- **What needs to be done**
What you return must be the lines of the data that hold the word "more".

- **Supplied data**
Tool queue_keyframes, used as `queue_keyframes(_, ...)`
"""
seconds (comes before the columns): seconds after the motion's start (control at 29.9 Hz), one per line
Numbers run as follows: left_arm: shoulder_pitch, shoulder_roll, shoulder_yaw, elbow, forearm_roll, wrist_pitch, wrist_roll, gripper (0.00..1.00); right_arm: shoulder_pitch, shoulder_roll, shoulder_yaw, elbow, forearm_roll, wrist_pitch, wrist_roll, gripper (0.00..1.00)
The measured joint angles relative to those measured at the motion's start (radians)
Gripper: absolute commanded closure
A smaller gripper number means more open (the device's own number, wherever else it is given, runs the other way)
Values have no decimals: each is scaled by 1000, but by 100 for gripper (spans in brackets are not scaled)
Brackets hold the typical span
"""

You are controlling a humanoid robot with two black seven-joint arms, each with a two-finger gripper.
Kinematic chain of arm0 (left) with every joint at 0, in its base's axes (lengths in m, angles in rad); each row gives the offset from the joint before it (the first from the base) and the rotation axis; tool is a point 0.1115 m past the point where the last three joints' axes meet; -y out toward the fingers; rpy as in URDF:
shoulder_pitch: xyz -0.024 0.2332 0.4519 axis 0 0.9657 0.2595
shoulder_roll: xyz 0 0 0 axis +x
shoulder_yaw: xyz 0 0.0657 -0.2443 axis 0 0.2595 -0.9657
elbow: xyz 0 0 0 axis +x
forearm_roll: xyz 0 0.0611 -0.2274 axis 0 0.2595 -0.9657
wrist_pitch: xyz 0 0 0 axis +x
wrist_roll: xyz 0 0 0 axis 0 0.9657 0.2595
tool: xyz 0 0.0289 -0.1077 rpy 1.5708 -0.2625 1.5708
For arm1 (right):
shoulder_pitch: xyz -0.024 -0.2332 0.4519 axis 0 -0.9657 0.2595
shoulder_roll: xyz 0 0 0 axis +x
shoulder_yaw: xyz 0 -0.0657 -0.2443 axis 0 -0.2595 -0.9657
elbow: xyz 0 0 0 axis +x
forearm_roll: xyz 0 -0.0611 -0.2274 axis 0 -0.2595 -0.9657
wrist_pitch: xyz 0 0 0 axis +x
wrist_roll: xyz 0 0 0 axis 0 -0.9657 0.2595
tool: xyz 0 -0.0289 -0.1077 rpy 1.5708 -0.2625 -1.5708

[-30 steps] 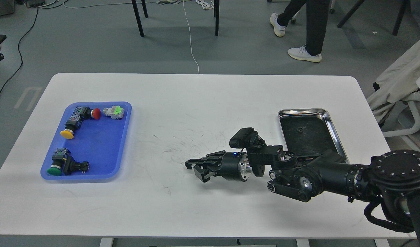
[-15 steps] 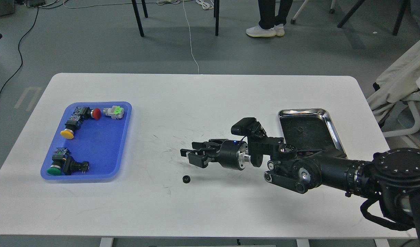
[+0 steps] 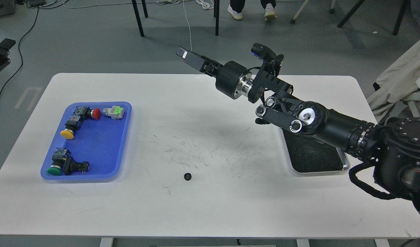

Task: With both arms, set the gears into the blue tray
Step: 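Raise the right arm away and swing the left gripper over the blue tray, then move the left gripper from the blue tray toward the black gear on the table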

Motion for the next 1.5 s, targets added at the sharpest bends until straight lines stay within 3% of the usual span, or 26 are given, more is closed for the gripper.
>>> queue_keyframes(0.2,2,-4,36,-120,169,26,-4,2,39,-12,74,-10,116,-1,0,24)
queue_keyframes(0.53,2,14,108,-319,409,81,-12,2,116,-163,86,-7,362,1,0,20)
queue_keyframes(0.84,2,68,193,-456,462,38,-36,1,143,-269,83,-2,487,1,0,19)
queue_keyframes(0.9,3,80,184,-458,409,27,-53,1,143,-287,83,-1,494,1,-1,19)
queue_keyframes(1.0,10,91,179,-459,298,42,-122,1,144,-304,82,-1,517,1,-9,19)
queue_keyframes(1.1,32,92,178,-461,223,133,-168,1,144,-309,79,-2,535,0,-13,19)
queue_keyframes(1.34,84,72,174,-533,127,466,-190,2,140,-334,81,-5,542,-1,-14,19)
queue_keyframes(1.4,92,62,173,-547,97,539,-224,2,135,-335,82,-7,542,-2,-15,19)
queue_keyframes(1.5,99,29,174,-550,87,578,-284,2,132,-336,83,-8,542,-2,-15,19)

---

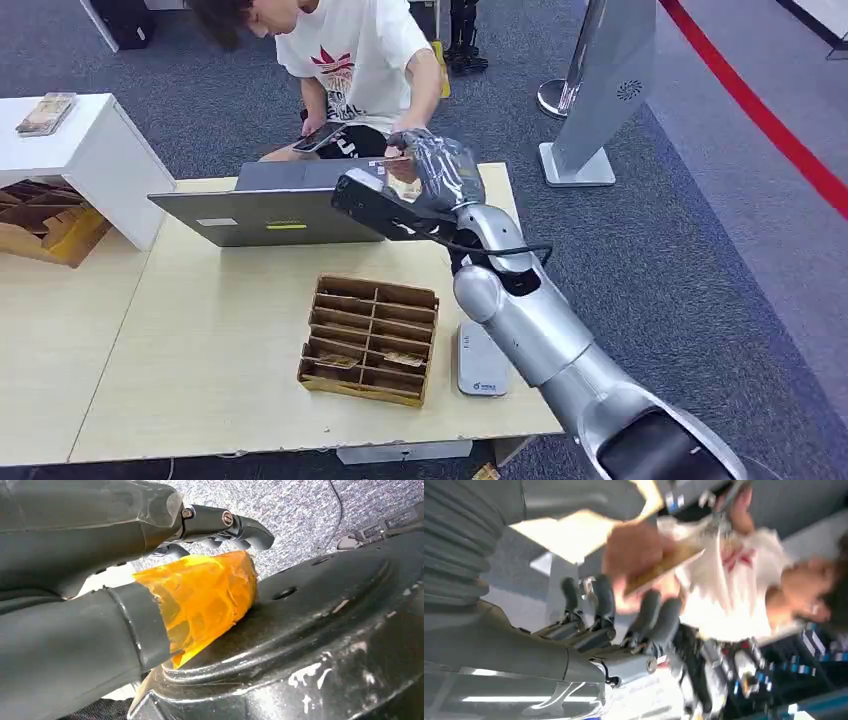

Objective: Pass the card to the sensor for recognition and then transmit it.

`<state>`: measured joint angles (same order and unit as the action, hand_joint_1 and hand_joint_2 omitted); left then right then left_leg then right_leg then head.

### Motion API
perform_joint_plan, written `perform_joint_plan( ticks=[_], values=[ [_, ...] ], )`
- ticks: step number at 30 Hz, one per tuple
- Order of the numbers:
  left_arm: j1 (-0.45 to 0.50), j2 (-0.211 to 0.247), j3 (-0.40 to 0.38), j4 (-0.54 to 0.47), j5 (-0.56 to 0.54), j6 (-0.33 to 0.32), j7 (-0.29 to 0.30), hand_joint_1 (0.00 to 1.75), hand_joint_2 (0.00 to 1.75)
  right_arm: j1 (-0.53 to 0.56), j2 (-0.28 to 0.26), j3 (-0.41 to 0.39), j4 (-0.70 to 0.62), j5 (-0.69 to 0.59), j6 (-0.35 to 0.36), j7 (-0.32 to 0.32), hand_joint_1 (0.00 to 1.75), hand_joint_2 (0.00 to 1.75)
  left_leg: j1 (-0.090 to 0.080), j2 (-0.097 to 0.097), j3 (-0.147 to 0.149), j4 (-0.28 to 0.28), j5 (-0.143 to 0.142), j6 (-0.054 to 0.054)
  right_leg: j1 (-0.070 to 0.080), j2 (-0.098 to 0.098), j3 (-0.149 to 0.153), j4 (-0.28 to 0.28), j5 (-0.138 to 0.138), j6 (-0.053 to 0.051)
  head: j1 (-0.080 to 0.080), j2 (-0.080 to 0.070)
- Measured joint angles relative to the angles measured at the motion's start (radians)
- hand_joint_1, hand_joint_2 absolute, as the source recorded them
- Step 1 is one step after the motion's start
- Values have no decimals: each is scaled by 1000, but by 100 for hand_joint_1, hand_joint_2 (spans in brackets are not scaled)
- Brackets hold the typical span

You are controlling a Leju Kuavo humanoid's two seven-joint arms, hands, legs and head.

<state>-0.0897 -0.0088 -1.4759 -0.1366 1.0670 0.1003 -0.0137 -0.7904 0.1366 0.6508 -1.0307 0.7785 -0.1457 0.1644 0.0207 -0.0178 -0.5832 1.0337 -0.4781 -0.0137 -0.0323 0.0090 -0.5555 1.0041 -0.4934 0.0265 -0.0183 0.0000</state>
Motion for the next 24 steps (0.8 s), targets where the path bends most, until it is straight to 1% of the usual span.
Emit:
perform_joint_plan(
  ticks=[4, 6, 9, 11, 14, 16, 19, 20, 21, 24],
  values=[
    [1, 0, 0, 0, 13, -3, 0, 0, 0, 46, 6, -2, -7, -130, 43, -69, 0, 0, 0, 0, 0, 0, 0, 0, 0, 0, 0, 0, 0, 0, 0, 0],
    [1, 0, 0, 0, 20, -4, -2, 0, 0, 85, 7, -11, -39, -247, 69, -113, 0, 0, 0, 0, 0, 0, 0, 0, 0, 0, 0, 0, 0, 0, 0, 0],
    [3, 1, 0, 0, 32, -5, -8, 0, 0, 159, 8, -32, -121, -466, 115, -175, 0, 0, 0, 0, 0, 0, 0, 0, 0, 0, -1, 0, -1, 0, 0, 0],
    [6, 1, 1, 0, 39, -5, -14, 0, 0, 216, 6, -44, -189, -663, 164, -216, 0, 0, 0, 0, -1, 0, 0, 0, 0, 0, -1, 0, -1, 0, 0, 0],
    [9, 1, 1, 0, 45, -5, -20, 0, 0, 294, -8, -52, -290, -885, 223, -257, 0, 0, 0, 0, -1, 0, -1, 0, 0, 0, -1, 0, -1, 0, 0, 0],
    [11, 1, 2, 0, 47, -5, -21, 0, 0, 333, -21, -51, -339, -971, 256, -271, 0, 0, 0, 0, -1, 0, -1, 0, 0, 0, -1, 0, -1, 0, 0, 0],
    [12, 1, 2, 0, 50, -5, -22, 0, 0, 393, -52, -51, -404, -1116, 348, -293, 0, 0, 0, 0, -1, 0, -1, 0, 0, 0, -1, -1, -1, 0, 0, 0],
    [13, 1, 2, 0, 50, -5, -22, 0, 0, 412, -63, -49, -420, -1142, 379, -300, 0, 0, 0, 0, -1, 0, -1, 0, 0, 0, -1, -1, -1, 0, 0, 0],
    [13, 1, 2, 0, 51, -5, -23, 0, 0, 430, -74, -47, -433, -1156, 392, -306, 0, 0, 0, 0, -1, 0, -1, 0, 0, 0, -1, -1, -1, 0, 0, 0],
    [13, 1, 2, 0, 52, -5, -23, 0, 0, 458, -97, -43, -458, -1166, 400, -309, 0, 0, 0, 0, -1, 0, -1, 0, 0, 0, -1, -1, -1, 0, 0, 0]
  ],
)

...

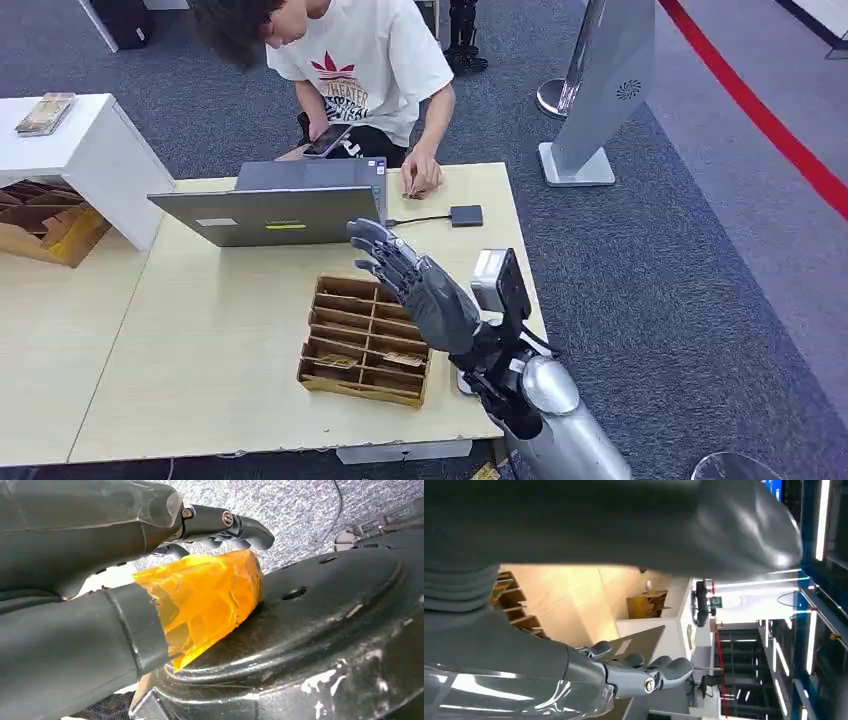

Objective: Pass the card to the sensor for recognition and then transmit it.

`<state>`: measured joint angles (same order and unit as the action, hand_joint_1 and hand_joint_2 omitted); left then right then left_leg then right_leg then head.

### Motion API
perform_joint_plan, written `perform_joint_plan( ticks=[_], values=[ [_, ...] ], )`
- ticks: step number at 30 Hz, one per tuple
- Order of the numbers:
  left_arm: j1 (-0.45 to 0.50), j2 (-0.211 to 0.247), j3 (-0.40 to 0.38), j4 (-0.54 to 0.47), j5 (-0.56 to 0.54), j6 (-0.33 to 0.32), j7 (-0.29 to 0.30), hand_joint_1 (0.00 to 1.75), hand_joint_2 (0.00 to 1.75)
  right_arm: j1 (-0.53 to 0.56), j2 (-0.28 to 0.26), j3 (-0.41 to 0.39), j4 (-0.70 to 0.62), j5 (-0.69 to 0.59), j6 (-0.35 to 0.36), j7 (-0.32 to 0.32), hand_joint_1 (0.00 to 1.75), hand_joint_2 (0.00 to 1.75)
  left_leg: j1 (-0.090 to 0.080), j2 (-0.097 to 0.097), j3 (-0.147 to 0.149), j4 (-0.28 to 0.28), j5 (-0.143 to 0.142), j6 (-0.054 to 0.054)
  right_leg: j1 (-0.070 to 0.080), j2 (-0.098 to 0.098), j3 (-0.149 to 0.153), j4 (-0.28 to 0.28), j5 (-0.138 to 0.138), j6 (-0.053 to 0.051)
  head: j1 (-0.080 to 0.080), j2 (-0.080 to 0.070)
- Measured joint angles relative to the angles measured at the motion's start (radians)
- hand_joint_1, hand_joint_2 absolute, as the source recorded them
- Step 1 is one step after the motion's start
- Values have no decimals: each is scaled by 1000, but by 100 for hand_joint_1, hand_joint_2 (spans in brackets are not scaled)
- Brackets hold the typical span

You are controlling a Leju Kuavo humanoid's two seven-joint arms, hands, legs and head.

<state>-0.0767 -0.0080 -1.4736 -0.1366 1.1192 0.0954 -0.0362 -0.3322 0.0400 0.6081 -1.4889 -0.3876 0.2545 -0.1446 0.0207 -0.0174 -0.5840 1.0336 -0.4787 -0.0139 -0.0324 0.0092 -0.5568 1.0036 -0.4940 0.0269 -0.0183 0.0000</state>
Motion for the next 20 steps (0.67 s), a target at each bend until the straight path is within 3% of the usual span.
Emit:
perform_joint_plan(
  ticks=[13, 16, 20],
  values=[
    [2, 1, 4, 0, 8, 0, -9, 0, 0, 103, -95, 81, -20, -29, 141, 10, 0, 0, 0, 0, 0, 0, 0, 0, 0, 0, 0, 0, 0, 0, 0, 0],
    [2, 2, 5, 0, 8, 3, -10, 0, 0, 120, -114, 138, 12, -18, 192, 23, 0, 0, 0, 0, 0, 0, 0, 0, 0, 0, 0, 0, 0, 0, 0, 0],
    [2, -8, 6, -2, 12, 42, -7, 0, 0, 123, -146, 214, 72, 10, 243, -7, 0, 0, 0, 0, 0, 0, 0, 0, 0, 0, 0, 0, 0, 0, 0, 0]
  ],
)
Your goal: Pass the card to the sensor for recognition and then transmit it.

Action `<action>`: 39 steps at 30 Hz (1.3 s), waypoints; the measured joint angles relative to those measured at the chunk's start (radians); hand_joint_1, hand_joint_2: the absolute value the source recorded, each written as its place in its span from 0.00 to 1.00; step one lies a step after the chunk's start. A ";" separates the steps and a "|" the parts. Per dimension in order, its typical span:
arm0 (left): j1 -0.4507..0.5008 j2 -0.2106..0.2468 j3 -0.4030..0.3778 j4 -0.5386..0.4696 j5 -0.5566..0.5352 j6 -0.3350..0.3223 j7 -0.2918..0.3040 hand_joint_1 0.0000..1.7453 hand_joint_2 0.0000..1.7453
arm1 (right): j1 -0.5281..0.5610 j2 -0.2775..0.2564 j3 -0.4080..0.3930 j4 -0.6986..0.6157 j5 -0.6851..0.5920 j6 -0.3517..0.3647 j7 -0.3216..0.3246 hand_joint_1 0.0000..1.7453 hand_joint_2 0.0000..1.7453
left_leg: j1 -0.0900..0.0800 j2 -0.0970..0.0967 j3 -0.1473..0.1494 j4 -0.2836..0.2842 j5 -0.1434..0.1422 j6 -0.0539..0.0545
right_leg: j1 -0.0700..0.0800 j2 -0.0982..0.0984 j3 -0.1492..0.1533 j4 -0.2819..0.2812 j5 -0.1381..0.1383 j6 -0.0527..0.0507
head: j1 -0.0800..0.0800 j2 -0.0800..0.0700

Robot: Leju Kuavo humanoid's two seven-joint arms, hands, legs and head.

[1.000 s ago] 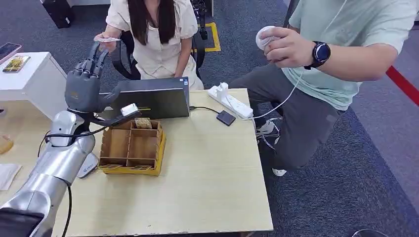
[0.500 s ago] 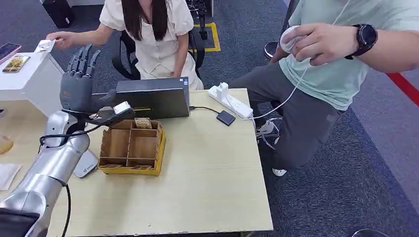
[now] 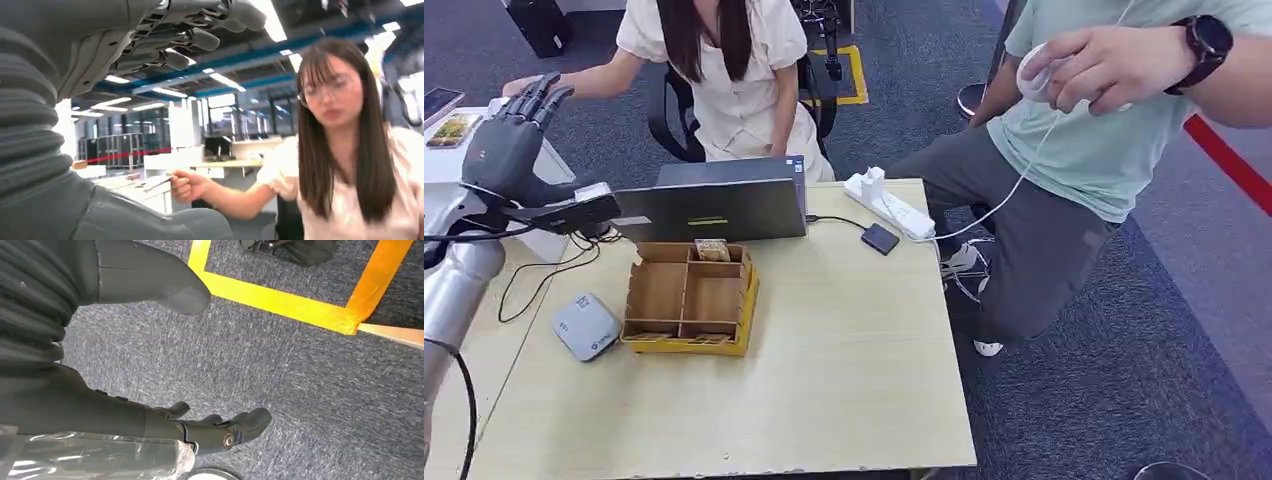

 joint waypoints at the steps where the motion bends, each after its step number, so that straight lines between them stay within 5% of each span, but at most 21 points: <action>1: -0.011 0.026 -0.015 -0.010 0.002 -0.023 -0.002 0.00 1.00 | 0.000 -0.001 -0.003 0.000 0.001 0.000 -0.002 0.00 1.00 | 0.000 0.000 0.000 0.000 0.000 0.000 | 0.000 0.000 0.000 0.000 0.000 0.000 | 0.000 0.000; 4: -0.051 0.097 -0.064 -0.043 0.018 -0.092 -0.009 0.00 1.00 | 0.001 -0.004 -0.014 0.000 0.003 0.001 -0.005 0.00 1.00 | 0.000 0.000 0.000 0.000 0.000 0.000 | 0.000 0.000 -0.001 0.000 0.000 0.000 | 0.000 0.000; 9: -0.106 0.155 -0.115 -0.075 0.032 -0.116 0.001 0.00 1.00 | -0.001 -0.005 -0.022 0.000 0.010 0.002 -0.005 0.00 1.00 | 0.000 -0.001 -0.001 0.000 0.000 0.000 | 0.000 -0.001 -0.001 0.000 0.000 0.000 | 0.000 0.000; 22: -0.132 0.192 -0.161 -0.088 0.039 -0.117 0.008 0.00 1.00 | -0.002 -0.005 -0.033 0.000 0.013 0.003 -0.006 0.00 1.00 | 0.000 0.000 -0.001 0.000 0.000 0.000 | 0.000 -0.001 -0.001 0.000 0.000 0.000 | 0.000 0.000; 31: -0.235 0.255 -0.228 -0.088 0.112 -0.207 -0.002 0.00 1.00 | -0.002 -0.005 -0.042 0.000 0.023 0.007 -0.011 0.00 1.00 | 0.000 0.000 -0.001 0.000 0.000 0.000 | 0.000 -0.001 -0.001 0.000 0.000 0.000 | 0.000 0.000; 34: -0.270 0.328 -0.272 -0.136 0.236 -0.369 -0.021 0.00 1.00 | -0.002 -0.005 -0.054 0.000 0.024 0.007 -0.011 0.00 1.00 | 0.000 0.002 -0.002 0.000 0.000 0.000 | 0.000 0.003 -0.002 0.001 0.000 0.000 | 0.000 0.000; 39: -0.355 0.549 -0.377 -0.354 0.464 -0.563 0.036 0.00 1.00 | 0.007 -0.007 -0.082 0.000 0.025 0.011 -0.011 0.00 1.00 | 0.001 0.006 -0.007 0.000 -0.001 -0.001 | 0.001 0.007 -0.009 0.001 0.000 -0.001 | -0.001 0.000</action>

- **Answer to the exercise**
A smaller gripper number means more open (the device's own number, wherever else it is given, runs the other way)
Motion for the next 1.5 s, targets added at the sharpest bends until straight lines stay within 3% of the usual span, or 26 are given, more is closed for the gripper.

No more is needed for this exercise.